→ WORK TO COMPLETE
Write out the stretch of lines below that begins at the line with "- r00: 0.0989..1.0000" and ends at the line with "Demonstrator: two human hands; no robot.", including both, exactly as given and nothing more.

→ DATA EXCERPTS
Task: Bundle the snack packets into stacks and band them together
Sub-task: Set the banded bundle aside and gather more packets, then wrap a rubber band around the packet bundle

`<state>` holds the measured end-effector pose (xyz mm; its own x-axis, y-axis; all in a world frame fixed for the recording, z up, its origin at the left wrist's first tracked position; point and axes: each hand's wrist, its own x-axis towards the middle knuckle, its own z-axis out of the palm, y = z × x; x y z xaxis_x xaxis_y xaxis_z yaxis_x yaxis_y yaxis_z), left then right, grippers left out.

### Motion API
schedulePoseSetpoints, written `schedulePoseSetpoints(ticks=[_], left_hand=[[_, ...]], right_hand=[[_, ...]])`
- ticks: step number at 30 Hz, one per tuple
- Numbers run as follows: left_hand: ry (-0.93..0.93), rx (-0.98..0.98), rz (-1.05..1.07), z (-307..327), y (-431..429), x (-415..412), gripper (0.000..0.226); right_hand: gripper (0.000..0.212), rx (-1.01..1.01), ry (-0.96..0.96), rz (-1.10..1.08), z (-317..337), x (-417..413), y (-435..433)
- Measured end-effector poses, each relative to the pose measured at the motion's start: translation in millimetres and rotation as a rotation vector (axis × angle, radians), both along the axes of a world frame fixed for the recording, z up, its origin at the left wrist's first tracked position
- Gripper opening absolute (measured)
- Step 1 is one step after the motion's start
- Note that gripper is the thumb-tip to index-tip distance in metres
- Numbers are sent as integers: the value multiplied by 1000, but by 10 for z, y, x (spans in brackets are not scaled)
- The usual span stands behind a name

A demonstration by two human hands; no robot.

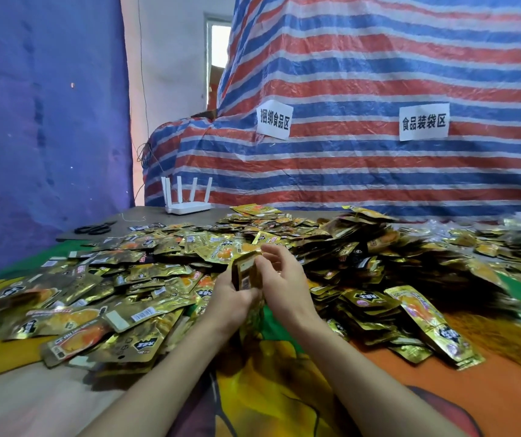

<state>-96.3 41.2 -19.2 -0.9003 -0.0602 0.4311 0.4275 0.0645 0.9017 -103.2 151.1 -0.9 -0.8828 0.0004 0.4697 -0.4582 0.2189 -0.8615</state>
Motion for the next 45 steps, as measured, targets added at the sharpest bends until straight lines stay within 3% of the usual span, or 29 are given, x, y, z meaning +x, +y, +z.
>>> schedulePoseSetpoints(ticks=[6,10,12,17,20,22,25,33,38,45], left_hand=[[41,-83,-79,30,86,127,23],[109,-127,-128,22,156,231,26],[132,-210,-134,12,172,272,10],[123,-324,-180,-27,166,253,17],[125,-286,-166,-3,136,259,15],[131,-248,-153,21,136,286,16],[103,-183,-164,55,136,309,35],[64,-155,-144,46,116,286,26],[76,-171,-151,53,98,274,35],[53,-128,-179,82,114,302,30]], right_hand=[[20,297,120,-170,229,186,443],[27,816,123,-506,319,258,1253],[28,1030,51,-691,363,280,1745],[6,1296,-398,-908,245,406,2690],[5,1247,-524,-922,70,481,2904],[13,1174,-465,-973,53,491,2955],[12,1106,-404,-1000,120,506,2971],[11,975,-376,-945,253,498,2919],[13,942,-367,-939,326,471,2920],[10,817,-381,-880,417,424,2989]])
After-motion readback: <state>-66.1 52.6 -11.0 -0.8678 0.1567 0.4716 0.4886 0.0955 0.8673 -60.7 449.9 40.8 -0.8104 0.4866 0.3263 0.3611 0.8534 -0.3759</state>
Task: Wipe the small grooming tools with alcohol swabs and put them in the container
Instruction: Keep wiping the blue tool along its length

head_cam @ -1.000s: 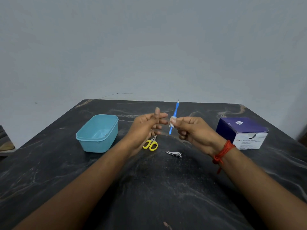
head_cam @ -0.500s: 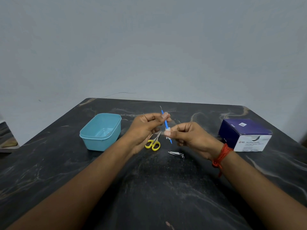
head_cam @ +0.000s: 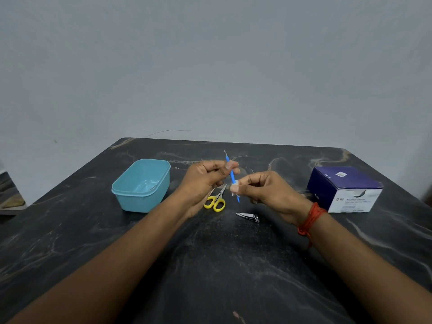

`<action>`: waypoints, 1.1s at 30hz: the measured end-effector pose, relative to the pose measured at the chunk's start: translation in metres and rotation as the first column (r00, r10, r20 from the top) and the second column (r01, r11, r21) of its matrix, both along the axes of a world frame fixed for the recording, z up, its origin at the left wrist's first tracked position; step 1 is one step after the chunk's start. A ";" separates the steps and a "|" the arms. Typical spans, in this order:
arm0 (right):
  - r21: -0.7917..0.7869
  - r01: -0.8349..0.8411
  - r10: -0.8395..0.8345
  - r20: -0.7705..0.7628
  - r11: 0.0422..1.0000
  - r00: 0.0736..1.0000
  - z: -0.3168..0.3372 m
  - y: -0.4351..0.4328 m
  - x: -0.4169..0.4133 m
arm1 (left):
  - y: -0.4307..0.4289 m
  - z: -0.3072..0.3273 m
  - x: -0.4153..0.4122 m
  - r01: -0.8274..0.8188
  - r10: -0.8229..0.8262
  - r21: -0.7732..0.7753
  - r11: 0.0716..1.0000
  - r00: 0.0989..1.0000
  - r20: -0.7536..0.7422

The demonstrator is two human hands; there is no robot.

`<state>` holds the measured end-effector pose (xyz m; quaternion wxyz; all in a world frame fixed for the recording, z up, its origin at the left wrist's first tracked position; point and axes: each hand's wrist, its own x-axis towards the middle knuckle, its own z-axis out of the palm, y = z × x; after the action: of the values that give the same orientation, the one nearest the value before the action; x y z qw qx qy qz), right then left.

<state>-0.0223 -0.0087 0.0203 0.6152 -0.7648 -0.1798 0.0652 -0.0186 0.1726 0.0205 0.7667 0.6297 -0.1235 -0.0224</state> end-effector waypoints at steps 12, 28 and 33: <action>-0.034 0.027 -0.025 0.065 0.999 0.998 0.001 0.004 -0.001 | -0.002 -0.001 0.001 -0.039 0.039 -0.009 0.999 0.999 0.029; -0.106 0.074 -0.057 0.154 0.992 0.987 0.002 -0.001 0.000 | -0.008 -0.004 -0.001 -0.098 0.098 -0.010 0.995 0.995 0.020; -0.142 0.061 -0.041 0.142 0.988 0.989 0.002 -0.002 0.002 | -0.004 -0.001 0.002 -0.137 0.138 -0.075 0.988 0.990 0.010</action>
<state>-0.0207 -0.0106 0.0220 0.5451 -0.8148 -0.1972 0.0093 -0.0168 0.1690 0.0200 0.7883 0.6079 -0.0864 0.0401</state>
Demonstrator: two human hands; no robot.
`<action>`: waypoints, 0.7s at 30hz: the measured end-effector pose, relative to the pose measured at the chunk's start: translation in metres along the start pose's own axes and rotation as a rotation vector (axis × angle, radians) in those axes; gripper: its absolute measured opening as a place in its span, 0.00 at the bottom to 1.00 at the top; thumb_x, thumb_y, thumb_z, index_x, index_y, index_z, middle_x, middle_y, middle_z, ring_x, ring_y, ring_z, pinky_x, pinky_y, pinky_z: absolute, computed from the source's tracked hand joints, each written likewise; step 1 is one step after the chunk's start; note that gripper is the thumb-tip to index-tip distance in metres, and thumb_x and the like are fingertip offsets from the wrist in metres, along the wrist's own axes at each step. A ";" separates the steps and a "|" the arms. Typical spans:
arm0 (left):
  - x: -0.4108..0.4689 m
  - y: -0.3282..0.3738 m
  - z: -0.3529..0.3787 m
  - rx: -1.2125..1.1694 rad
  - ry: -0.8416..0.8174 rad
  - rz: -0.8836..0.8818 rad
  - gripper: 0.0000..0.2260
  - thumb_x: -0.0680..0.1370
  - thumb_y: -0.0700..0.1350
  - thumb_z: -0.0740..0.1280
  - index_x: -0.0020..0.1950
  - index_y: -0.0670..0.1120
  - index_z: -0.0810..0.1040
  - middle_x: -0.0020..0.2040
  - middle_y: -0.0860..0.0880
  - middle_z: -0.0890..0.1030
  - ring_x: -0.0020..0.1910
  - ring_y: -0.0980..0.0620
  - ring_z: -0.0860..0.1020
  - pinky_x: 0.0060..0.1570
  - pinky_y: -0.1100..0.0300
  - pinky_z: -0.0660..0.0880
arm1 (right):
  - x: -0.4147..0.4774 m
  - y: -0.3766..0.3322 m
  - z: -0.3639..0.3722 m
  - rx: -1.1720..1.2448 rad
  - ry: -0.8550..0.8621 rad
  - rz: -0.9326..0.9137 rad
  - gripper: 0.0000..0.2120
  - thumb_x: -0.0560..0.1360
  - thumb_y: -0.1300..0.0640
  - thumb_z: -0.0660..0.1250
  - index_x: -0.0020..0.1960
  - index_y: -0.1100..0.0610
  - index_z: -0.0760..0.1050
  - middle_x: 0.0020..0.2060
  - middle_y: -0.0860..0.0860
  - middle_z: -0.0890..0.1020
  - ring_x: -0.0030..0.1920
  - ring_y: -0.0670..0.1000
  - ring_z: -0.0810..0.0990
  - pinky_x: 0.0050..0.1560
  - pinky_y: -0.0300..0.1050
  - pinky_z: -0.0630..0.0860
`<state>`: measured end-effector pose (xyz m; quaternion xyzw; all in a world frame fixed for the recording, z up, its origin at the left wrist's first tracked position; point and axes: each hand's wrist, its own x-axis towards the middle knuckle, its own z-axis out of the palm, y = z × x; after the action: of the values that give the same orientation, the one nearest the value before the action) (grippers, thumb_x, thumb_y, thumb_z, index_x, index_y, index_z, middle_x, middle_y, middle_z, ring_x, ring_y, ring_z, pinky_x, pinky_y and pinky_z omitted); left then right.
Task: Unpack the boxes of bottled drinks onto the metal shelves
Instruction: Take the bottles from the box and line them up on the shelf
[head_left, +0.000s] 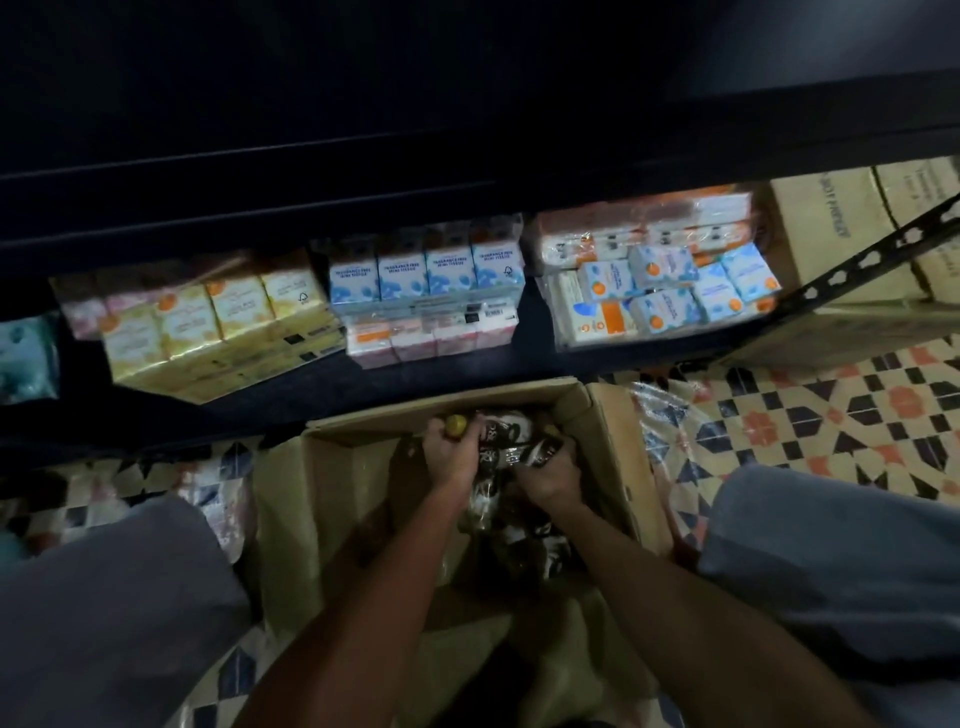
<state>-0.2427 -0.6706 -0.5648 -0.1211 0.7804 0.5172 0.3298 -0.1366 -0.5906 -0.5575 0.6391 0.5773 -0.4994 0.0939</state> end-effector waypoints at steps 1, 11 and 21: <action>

→ SOLUTION
  - r00: 0.0989..1.0000
  - r20: -0.7536..0.7422

The demonstrator is two human hands; there is no robot.

`<state>` holds the measured end-effector pose (xyz m; quaternion wxyz; all in a world frame fixed for the recording, z up, its origin at the left wrist's first tracked position; point and axes: each hand's wrist, its own x-axis towards the middle knuckle, its own z-axis out of the palm, y = z × x; after the action: of the values that give the same orientation, the one nearest the value before the action; x y z qw qx qy qz), right then left.

<state>-0.0223 -0.0087 0.0203 0.6152 -0.7648 -0.1798 0.0652 -0.0186 0.1726 0.0205 0.7667 0.6297 -0.1235 -0.0224</state> end-effector waypoints at steps 12, 28 and 33: <action>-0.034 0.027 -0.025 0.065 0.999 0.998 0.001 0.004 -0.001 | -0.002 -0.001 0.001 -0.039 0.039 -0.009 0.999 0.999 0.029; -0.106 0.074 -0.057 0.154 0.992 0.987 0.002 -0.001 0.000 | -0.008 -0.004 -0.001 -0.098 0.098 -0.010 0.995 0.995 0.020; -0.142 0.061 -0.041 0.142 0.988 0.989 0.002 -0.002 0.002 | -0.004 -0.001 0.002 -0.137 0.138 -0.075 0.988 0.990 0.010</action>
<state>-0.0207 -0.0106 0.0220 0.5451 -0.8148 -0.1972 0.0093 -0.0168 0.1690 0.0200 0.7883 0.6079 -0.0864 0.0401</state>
Demonstrator: two human hands; no robot.

What the exercise asked for has been given in full.